- **What is required**
Note each line of the entries that includes "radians". Then copy those lines.

(Items from a dataset)
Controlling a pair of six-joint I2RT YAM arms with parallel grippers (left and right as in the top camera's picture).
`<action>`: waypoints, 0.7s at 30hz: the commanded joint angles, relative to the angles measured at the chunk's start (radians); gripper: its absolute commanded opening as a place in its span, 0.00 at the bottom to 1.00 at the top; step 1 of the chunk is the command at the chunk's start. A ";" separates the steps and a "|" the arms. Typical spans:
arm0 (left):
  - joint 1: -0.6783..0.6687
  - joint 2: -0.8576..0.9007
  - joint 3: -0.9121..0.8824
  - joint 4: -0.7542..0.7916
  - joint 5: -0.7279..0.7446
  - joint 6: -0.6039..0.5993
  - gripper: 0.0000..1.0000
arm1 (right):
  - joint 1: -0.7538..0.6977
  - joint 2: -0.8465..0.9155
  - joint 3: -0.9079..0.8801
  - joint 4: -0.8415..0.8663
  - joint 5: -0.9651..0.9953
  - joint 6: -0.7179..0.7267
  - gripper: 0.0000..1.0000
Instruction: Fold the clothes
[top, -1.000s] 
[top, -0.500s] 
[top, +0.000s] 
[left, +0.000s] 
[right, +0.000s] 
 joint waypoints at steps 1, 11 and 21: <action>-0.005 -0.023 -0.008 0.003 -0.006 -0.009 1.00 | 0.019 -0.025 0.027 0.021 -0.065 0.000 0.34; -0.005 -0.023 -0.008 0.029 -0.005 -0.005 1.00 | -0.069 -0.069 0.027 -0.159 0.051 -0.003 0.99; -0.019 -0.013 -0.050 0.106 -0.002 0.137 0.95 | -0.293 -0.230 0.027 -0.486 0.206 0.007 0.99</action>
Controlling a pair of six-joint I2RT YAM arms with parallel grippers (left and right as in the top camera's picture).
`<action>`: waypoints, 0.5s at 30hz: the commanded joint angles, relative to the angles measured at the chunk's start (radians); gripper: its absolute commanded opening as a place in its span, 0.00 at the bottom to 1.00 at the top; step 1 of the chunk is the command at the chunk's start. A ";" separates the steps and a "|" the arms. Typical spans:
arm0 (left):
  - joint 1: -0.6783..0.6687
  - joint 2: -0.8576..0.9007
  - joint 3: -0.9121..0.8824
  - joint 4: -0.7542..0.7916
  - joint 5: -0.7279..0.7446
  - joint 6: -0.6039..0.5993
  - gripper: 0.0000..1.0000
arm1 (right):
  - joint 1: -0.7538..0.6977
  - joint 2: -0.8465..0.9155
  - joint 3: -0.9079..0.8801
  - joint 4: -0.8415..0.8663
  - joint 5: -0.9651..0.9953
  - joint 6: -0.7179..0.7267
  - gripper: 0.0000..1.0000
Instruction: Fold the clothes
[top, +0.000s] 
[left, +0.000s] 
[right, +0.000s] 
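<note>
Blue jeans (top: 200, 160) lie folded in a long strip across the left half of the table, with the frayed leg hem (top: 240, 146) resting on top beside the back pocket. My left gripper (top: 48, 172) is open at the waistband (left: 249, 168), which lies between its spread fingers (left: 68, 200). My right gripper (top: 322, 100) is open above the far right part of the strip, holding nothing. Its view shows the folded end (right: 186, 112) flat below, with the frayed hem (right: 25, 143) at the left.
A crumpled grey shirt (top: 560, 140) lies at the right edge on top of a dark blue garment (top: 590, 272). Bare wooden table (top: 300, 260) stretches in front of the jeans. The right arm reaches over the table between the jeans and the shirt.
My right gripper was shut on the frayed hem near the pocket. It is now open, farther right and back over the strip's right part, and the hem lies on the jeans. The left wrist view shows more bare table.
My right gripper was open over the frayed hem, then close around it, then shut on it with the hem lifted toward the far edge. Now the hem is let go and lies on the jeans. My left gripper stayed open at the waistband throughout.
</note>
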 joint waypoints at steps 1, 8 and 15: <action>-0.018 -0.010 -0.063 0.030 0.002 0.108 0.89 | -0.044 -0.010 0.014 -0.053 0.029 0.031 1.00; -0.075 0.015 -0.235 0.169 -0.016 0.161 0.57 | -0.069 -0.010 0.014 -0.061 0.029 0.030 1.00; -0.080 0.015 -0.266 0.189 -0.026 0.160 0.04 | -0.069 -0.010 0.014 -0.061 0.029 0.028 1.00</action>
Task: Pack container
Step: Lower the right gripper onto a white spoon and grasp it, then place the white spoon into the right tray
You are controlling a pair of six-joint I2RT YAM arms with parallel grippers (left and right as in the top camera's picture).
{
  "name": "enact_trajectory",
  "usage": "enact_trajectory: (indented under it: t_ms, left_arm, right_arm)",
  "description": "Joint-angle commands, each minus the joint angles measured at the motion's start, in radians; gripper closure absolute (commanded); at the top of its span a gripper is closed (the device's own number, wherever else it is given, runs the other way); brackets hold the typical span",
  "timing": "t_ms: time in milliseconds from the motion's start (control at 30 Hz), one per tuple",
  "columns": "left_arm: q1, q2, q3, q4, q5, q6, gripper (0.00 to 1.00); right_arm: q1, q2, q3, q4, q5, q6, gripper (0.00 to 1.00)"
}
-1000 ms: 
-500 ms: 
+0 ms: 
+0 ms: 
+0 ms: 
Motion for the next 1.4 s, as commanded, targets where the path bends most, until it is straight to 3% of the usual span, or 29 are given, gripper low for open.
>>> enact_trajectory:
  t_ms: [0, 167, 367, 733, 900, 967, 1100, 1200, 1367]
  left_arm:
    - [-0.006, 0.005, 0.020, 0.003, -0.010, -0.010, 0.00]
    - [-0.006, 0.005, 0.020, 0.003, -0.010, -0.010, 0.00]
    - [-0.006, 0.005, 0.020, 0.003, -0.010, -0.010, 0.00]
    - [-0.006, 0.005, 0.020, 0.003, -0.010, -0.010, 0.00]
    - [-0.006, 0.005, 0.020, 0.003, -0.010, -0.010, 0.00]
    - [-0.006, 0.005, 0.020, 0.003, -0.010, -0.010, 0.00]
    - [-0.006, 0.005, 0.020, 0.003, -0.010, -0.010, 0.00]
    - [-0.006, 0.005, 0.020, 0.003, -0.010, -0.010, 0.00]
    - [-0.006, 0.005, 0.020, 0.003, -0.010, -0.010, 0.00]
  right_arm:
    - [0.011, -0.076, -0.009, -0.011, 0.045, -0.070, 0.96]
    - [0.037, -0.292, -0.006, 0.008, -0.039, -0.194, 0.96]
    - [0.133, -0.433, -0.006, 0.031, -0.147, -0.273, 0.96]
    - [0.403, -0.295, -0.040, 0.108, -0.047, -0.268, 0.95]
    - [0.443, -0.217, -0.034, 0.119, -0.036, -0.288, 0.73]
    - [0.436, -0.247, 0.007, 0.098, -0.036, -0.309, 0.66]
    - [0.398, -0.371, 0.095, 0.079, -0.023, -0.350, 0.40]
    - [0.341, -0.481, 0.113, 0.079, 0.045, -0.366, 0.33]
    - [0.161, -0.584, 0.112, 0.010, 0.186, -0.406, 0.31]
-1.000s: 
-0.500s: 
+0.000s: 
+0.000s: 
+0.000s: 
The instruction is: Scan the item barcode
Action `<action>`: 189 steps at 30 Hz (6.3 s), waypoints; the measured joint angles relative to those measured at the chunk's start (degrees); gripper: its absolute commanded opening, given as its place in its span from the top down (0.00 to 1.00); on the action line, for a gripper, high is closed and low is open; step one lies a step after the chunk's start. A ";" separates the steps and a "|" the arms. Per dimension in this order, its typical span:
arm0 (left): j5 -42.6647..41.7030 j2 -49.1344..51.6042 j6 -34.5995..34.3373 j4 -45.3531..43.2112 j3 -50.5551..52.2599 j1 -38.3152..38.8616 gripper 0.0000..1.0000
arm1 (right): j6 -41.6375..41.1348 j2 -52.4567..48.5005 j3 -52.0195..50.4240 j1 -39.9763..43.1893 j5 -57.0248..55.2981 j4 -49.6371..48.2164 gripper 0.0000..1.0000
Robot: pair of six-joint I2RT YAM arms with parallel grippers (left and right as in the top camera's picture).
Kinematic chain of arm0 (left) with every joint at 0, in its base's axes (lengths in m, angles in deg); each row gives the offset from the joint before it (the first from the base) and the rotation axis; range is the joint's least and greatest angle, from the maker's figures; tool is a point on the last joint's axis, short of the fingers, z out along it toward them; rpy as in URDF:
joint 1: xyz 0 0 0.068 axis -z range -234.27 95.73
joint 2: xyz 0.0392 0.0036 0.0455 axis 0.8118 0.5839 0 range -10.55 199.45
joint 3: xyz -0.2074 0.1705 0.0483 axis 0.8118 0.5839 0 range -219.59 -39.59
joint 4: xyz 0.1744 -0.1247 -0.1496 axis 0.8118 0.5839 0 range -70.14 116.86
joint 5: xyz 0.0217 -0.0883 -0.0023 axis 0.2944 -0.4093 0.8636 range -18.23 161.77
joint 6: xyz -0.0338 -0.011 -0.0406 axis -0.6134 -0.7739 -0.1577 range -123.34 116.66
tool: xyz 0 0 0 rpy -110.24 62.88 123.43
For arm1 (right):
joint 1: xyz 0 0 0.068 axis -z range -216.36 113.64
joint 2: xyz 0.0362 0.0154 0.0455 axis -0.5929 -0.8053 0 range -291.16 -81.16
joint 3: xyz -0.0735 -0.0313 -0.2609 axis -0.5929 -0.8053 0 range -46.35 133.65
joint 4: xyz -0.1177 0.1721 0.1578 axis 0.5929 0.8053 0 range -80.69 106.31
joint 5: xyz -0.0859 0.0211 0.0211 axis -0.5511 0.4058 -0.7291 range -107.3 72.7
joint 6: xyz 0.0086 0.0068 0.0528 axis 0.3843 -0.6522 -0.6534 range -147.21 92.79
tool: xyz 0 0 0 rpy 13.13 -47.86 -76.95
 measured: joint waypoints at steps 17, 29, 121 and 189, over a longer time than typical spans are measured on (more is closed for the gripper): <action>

- **Your response**
`<action>`: waypoints, 0.7s at 30hz: the commanded joint angles, relative to the angles measured at the chunk's start (radians); gripper: its absolute commanded opening as a place in its span, 0.00 at the bottom to 1.00 at the top; step 1 of the chunk is the command at the chunk's start. A ";" separates the steps and a "|" the arms. Typical spans:
`<action>`: waypoints, 0.5s at 30hz: the commanded joint angles, relative to the angles measured at the chunk's start (radians); gripper: its absolute commanded opening as a place in its span, 0.00 at the bottom to 1.00 at the top; step 1 of the chunk is the command at the chunk's start. A ";" separates the steps and a "|" the arms. Typical spans:
  "description": "Joint-angle commands, each minus the joint angles measured at the motion's start, in radians; gripper closure absolute (commanded); at the top of its span a gripper is closed (the device's own number, wherever else it is given, runs the other way); brackets hold the typical span",

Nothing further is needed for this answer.